→ **WORK INSTRUCTION**
Print the whole listing, unchanged.

Top of DATA TO USE

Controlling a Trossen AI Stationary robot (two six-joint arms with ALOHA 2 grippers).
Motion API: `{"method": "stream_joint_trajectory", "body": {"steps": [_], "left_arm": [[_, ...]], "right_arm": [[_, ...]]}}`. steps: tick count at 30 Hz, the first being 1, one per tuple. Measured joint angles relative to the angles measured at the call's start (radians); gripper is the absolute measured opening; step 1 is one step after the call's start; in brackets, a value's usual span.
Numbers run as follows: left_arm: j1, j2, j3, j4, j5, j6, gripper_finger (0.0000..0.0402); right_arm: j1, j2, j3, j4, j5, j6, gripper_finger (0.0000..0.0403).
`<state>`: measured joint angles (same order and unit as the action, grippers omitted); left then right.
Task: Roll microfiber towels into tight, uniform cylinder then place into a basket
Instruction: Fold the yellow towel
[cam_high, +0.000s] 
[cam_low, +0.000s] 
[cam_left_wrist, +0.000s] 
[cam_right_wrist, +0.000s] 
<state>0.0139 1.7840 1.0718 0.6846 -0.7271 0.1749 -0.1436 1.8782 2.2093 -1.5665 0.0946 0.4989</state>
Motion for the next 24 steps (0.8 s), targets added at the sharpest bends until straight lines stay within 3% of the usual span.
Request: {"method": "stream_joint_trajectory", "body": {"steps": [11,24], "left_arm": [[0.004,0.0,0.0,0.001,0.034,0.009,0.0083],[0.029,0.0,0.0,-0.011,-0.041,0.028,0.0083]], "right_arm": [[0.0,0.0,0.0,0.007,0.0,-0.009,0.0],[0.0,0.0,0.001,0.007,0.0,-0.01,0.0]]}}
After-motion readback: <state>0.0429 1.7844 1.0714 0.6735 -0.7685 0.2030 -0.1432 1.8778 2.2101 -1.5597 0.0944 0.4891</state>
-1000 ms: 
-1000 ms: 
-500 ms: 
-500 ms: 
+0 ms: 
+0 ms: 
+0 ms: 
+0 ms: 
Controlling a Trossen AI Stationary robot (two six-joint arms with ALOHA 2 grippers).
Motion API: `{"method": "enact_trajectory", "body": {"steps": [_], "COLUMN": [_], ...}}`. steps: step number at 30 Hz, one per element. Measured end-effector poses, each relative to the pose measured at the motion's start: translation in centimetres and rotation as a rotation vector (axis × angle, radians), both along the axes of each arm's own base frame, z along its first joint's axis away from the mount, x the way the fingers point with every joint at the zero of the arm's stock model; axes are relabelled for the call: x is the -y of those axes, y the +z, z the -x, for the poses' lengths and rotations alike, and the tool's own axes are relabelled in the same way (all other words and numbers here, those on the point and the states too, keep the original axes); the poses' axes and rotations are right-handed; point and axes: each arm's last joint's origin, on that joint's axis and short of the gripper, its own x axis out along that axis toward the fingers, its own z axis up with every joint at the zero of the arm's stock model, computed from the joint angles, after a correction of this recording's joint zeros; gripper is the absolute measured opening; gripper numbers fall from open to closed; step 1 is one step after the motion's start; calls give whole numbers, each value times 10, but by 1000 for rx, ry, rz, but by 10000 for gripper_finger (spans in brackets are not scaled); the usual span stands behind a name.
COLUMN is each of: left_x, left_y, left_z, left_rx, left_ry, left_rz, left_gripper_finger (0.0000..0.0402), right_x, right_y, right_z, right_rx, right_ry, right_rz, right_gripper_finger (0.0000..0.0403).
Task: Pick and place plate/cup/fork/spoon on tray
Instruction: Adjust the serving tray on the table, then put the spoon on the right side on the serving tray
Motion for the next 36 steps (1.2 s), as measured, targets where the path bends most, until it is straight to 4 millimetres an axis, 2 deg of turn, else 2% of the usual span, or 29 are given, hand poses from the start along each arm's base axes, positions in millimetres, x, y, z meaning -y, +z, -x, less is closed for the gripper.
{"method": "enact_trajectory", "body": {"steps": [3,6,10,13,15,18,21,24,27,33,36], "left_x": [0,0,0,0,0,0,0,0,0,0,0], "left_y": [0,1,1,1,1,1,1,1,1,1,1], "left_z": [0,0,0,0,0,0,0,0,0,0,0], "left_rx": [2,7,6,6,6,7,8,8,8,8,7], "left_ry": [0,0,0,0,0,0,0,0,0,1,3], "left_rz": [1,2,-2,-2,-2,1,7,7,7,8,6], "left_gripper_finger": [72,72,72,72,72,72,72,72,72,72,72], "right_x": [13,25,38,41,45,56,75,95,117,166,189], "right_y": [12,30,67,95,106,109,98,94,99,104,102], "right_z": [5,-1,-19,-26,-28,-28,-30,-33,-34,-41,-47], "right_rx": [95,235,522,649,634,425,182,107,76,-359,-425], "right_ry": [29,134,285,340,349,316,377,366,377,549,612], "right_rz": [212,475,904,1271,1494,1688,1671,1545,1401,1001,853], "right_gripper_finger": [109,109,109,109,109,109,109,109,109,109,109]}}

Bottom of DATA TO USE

→ **FINISHED EXERCISE**
Controlling a Trossen AI Stationary robot (two six-joint arms with ALOHA 2 grippers).
Motion API: `{"method": "stream_joint_trajectory", "body": {"steps": [_], "left_arm": [[_, ...]], "right_arm": [[_, ...]]}}`. steps: tick count at 30 Hz, the first being 1, one per tuple. Measured joint angles relative to the angles measured at the call's start (radians); gripper is the absolute measured opening; step 1 is one step after the call's start; in brackets, a value's usual span.
Numbers run as follows: left_arm: j1, j2, j3, j4, j5, j6, gripper_finger (0.0000..0.0402); right_arm: j1, j2, j3, j4, j5, j6, gripper_finger (0.0000..0.0403).
`<state>`: measured joint angles (same order and unit as the action, grippers omitted); left then right.
Task: Roll microfiber towels into tight, uniform cylinder then place into a basket
Instruction: Fold the yellow towel
[cam_high, +0.000s] 
[cam_low, +0.000s] 
[cam_left_wrist, +0.000s] 
[cam_right_wrist, +0.000s] 
<state>0.0139 1.7840 1.0718 0.6846 -0.7271 0.1749 -0.1436 1.8782 2.2093 -1.5665 0.0946 0.4989</state>
Motion for the next 24 steps (0.8 s), targets added at the sharpest bends until straight lines stay within 3% of the usual span.
Request: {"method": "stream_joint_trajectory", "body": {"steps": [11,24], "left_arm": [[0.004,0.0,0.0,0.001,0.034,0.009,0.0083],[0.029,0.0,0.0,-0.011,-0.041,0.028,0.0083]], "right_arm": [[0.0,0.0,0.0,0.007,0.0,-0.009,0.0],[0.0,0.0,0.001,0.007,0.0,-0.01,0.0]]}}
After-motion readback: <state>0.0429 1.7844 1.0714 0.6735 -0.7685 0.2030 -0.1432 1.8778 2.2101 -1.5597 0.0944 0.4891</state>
-1000 ms: 
-1000 ms: 
-500 ms: 
-500 ms: 
+0 ms: 
+0 ms: 
+0 ms: 
+0 ms: 
Controlling a Trossen AI Stationary robot (two six-joint arms with ALOHA 2 grippers).
Motion API: `{"method": "enact_trajectory", "body": {"steps": [_], "COLUMN": [_], ...}}`. steps: step number at 30 Hz, one per element. Measured end-effector poses, each relative to the pose measured at the motion's start: translation in centimetres and rotation as a rotation vector (axis × angle, radians), both along the axes of each arm's own base frame, z along its first joint's axis away from the mount, x the way the fingers point with every joint at the zero of the arm's stock model; axes are relabelled for the call: x is the -y of those axes, y the +z, z the -x, for the poses' lengths and rotations alike, and the tool's own axes are relabelled in the same way (all other words and numbers here, those on the point and the states too, keep the original axes); the poses' axes and rotations are right-handed; point and axes: each arm's last joint's origin, on that joint's axis and short of the gripper, its own x axis out along that axis toward the fingers, its own z axis up with every joint at the zero of the arm's stock model, computed from the joint angles, after a correction of this recording's joint zeros; gripper is the absolute measured opening; gripper numbers fall from open to closed; step 1 is one step after the motion's start; calls give whole numbers, each value times 10, but by 1000 for rx, ry, rz, but by 10000 for gripper_finger (spans in brackets are not scaled); the usual span stands behind a name.
COLUMN is each of: left_x, left_y, left_z, left_rx, left_ry, left_rz, left_gripper_finger (0.0000..0.0402), right_x, right_y, right_z, right_rx, right_ry, right_rz, right_gripper_finger (0.0000..0.0403).
Task: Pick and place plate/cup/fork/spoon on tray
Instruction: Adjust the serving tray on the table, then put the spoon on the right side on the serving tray
Motion for the next 36 steps (1.2 s), as measured, targets where the path bends most, until it is straight to 4 millimetres an axis, 2 deg of turn, else 2% of the usual span, or 29 are given, hand poses from the start along each arm's base axes, positions in millimetres, x, y, z meaning -y, +z, -x, less is closed for the gripper.
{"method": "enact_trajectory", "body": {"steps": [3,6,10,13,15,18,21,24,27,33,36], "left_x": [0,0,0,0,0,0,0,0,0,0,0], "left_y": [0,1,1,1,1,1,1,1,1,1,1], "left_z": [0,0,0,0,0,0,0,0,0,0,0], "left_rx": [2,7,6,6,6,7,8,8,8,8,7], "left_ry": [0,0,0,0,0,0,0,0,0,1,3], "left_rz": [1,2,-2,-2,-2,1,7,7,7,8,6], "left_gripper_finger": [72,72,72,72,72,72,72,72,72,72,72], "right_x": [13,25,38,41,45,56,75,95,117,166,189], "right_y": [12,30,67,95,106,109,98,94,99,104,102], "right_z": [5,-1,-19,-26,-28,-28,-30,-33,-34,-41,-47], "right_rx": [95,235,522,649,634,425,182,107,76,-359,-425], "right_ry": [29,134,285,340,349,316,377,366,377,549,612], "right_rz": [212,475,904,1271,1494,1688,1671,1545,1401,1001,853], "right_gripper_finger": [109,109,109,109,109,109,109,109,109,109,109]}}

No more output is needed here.